This is probably their thinking.

Here is another explanation:


> This, Paul says, is your spiritual worship, an expression that could be understood as KJV, “your reasonable service.” There are problems relating to both adjective and noun. Today most interpreters understand the adjective as spiritual, which makes good sense and is certainly in mind. But it is hard to think that the connection with “reason” has been completely lost, and there is something to be said for “intelligent worship” (Phillips) or JB’s “that is worthy of thinking beings”. In any case it is a striking word to use in connection with the offering of the body. The noun may be understood of service in general or of the particular service rendered in the act of worship. Harrison sees “service” as having the advantage that it “covers the entire range of the Christian’s life and activity.” But in the end we are left with the fact that Paul has used two words, both of which are ambiguous. We cannot feel confident that either “spiritual” or “rational” is absent from the adjective or that “worship” or “service” is lacking in the noun. There is a “rich complexity” (Leenhardt) in the expression.
> Morris, L. (1988). The Epistle to the Romans (434).

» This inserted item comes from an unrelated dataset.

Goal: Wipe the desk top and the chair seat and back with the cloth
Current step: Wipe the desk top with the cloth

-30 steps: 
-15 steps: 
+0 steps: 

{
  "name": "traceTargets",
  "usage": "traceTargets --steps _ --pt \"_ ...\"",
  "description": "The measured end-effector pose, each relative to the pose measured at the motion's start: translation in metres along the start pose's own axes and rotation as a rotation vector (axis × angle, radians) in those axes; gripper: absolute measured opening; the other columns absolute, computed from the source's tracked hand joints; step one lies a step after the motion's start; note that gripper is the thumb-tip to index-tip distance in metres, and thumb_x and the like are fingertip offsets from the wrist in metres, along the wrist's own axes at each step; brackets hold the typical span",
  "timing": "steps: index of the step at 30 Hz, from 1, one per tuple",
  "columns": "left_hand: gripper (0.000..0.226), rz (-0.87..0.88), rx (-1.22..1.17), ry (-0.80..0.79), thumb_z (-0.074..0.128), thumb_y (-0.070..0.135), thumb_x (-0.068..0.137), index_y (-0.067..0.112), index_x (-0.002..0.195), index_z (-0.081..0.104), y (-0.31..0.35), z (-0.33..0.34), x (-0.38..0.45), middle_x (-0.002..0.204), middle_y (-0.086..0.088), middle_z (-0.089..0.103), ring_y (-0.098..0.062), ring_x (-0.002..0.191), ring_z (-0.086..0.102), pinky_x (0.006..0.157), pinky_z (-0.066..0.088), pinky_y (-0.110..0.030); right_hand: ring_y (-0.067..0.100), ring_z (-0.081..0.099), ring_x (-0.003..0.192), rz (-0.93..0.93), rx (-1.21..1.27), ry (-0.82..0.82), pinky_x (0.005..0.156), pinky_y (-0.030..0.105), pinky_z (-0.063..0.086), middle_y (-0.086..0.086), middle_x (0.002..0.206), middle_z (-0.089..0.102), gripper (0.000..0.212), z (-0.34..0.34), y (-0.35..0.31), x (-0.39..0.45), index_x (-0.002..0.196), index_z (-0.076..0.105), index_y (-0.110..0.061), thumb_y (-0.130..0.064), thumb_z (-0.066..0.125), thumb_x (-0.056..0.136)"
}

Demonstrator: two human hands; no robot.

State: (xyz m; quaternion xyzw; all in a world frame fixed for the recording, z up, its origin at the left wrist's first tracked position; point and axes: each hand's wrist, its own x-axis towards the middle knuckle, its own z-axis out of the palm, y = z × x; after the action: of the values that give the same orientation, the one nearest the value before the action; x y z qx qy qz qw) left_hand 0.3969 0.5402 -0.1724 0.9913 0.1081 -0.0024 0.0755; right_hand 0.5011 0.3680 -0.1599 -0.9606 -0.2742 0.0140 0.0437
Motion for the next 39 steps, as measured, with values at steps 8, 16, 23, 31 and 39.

Grand Rapids, Mich.; Leicester, England: W.B. Eerdmans; Inter-Varsity Press.


----------



## larryjf

nleshelman said:


> I am wondering if anyone knows how the translators of the ESV came to translate 'logikan latrian' as spiritual worship instead of reasonable service as the KJV and NKJV do?


 
It's because they decided to interpret rather than translate in this instance.


----------



## N. Eshelman




----------



## N. Eshelman

It may be the case that they have interpreted here; but it seems to be 'common' to do that. Any further thoughts on the grammatical reasons for it?


----------



## Sven

Nate, I just looked through Bauer he says this about logikos: "it is to be borne in mind that l. means _spiritual_ not only in the sense of pneumatikos, but also in contrast to 'literal.'" It seems as if logikos can mean either spiritual or reasonable or rational. I think in the New Testament if logikos is used, however translated, it should have reference to the spirit. Latreia has reference to cultic practices, and can either mean service or worship. I think it matters little if translated 'reasonable service' or 'spiritual worship.' I really don't think the NIV or the ESV authors were interpreting here. I think they were offering what they thought was the best translation of logiken latreian. Reasonable service seems to fit well with the idea of renewing your mind, but spiritual worship fits well with the idea of offering your bodies as living sacrifices. What seems to get in the way of translating it 'spiritual worship' for many Christians is that they are letting their idea of the rpw get in the way of accepting 'spiritual worship' as a viable translation.


----------